Location: Buenos Aires, Argentina
Joined: 17 Dec 2008

Posts: 33

PostPosted: Thu 11 Jun, 2009 3:40 pm    Post subject: Historical construction of Kite Shields.         Reply with quote

Hi!
I was doing some research on construction of shields aroud the tenth century (roughly, 8th to 12th centuries), and I found a fair amount of information about round (ie: "viking") shields -Though I couldn't find some specific procedures I was interested in- (And I'm aware that about this there's enough to discuss to fill a whole new thread), but really not much about kite shields...

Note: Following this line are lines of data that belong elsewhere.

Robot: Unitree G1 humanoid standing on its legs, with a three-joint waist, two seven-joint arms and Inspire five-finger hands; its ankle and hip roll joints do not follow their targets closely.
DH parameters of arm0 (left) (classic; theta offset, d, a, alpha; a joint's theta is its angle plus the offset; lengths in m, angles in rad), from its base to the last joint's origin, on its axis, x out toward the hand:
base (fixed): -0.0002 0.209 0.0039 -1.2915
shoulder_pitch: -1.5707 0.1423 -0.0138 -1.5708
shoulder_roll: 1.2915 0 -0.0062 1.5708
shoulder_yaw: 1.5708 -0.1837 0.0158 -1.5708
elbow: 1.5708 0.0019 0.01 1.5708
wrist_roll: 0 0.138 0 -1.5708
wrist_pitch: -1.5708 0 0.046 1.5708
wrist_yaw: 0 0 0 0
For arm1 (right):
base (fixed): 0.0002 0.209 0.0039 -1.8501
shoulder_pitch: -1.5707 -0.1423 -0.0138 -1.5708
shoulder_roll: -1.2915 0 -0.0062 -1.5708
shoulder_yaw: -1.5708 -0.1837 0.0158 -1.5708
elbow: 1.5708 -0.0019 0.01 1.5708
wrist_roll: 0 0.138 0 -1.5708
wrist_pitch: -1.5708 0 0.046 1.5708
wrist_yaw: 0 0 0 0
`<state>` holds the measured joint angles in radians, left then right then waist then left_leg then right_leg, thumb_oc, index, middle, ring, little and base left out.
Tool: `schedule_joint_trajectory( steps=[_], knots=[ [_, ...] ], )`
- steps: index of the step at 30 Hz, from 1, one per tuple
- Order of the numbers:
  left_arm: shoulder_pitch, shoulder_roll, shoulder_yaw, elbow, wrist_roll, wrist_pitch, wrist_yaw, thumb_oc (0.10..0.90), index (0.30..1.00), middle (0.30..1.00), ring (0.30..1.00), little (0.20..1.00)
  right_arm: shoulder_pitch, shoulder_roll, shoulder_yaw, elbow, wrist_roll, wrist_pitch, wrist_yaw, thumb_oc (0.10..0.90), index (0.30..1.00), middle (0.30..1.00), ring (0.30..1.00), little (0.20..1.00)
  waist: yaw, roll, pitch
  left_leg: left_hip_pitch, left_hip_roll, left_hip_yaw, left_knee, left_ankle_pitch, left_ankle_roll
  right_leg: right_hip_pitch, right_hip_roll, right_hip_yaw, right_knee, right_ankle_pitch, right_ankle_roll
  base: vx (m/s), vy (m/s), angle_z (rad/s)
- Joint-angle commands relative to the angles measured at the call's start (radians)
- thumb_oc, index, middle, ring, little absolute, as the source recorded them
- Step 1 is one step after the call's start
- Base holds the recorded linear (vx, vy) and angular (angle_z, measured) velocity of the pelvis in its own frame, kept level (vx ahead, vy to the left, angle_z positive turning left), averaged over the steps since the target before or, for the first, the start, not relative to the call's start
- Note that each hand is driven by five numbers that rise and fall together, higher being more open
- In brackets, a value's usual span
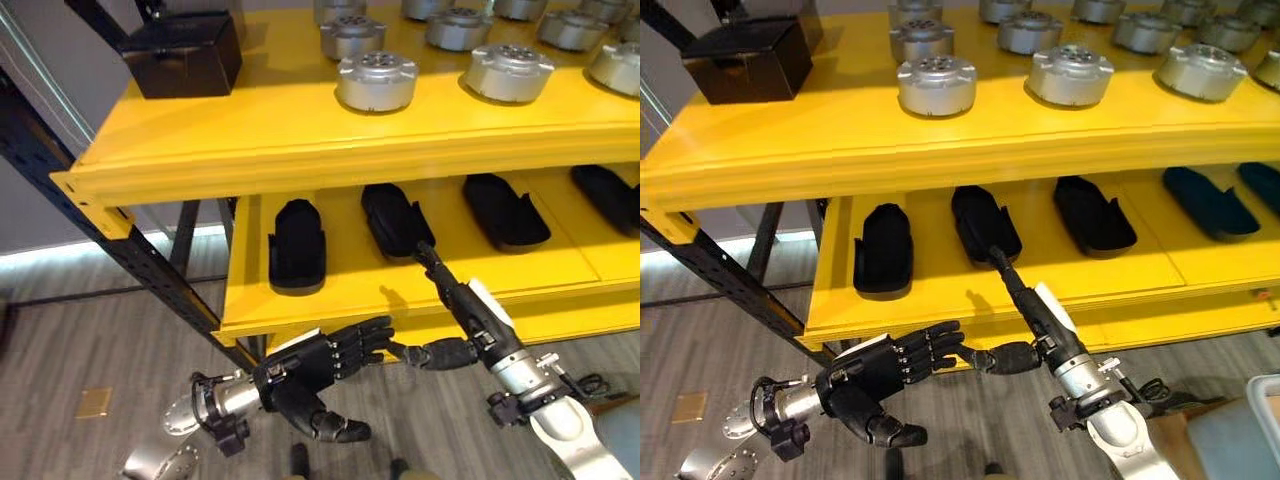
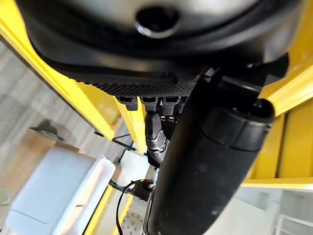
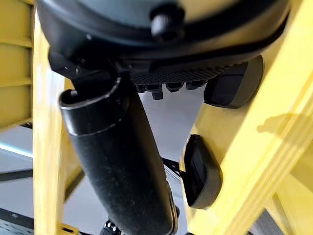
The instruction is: Move parts from the plastic box to the shelf.
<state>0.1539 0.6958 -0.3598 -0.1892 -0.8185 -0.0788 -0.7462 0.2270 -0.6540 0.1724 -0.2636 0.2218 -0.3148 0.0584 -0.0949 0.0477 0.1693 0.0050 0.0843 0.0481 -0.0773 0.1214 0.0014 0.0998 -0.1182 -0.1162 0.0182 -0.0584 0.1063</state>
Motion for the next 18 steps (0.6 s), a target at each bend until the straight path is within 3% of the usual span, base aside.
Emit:
schedule_joint_trajectory(
  steps=[1,8,9,10,12,14,17,18],
  knots=[
    [-0.038,-0.023,0.042,-0.091,-0.079,-0.096,-0.034,0.9,1.0,1.0,1.0,1.0,-0.096,0.001,-0.022,-0.137,0.099,-0.132,0.056,0.9,1.0,1.0,1.0,1.0,-0.023,-0.036,-0.032,0.079,-0.081,0.088,0.03,-0.138,0.031,-0.043,0.059,0.076,-0.004,0.064,-0.028,0.06,-0.098,-0.03],
    [-0.016,0.002,0.06,-0.114,-0.034,-0.162,0.023,0.9,1.0,1.0,1.0,1.0,-0.112,-0.013,0.031,-0.166,0.297,-0.086,0.285,0.9,1.0,1.0,1.0,1.0,-0.02,-0.028,-0.026,0.061,-0.091,0.1,0.088,-0.161,0.027,-0.044,0.052,0.076,-0.013,0.064,-0.036,0.01,-0.085,0.02],
    [-0.033,0.003,0.051,-0.109,-0.023,-0.179,0.009,0.9,1.0,1.0,1.0,1.0,-0.139,-0.018,0.052,-0.15,0.329,-0.058,0.333,0.9,1.0,1.0,1.0,1.0,-0.021,-0.03,-0.012,0.038,-0.08,0.158,0.158,-0.186,0.025,-0.054,0.034,0.043,0.004,0.059,-0.036,-0.1,-0.014,0.17],
    [-0.036,0.003,0.049,-0.109,-0.022,-0.18,0.007,0.9,1.0,1.0,1.0,1.0,-0.143,-0.019,0.053,-0.149,0.329,-0.056,0.333,0.9,1.0,1.0,1.0,1.0,-0.023,-0.031,-0.011,0.037,-0.076,0.169,0.163,-0.188,0.025,-0.055,0.032,0.038,0.006,0.059,-0.037,-0.13,0.011,0.35],
    [-0.054,0.001,0.032,-0.104,-0.025,-0.182,-0.021,0.9,1.0,1.0,1.0,1.0,-0.16,-0.02,0.06,-0.138,0.334,-0.023,0.376,0.9,1.0,1.0,1.0,1.0,-0.036,-0.035,-0.003,0.032,-0.022,0.233,0.19,-0.176,0.005,-0.058,0.011,0.001,0.014,0.063,-0.04,-0.08,0.08,0.61],
    [-0.055,-0.009,0.023,-0.095,-0.037,-0.205,-0.032,0.9,1.0,1.0,1.0,1.0,-0.151,-0.026,0.054,-0.125,0.37,-0.008,0.461,0.9,1.0,1.0,1.0,1.0,-0.034,-0.038,-0.006,0.038,0.02,0.178,0.177,-0.13,-0.018,-0.059,0.005,0.022,0.025,0.064,-0.042,0.0,0.189,0.67],
    [-0.058,-0.014,0.026,-0.09,-0.014,-0.228,-0.006,0.9,1.0,1.0,1.0,1.0,-0.146,-0.045,0.045,-0.129,0.407,-0.009,0.509,0.9,1.0,1.0,1.0,1.0,-0.031,-0.039,-0.011,0.056,0.048,0.122,0.136,-0.103,-0.031,-0.063,0.003,0.054,0.031,0.062,-0.039,0.04,0.243,0.17],
    [-0.064,-0.011,0.031,-0.084,0.0,-0.223,-0.007,0.9,1.0,1.0,1.0,1.0,-0.152,-0.075,0.025,-0.135,0.485,0.001,0.551,0.9,1.0,1.0,1.0,1.0,-0.03,-0.04,-0.02,0.07,0.113,0.058,0.08,-0.034,-0.061,-0.064,-0.006,0.087,0.031,0.061,-0.033,0.03,0.33,-0.24]
  ],
)
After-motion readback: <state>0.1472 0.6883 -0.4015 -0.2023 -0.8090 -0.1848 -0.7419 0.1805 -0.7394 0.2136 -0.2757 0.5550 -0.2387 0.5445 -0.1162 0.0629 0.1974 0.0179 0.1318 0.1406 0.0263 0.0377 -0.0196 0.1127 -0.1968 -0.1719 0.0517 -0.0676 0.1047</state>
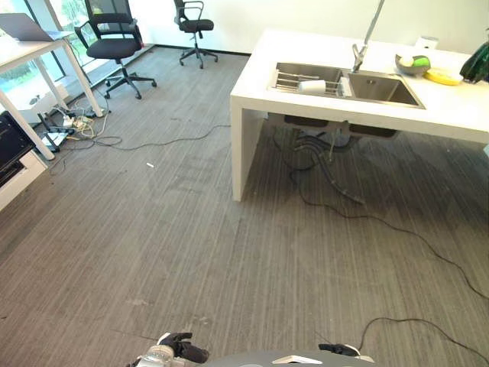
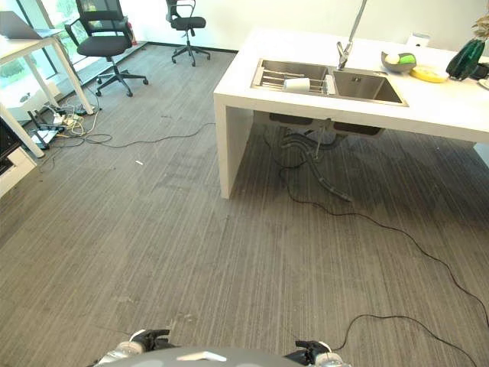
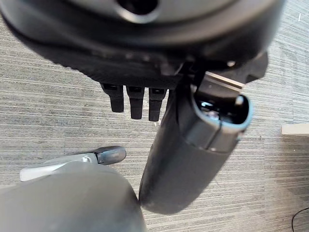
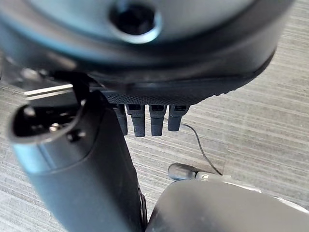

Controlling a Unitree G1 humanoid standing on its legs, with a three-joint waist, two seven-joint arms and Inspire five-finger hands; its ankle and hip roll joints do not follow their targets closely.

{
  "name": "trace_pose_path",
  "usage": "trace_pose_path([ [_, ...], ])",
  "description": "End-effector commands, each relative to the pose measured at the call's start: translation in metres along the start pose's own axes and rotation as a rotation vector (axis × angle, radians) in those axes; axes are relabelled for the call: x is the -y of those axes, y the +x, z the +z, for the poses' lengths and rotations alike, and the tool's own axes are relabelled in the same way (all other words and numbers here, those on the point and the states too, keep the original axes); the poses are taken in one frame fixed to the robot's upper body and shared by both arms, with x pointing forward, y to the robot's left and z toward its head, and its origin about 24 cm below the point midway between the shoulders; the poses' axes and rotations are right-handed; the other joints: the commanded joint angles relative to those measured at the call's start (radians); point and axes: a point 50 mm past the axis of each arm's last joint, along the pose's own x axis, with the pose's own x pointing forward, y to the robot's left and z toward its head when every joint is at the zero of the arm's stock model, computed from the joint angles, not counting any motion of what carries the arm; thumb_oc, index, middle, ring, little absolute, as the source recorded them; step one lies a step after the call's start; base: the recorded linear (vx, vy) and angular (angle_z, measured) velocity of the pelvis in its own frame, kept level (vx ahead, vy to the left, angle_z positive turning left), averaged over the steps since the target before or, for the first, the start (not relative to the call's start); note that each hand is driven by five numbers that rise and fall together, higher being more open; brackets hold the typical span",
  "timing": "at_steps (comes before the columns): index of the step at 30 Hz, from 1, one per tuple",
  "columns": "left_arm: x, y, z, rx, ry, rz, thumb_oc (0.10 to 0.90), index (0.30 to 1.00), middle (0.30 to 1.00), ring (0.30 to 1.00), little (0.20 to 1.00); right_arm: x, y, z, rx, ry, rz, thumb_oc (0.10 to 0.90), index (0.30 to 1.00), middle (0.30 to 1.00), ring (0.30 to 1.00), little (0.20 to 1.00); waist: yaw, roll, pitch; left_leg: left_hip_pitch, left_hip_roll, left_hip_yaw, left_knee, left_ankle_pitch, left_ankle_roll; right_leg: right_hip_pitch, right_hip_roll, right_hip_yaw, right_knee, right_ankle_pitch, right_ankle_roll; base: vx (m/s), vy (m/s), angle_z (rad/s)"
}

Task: Place the dishes in the dishwasher.

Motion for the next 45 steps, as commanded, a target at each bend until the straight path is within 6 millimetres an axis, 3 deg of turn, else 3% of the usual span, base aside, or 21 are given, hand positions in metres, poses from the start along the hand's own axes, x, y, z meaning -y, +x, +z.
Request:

I found several sites of reenactors building kite shields with plywood, wich seemed to work out fine for them, but... I'm interested on the real procedure of building, not just something that looks "quite much the same".
I was looking for some book or paper about some archeological finding, but I didn't find anything...
Wich leaded me to ask myself: There's a lot of information that one can get through images and sculptures but... is there any recovered kite shield?

I'm interested in the kind of shields depicted in the bayeux tapestry, for instance (that is, rounded top shields), but any information on other kinds will do (I guess)

Thank you all!

Andres.

"El que no viene por donde debiera, no viene a lo que dice - P. B. Palacios ~ Almafuerte"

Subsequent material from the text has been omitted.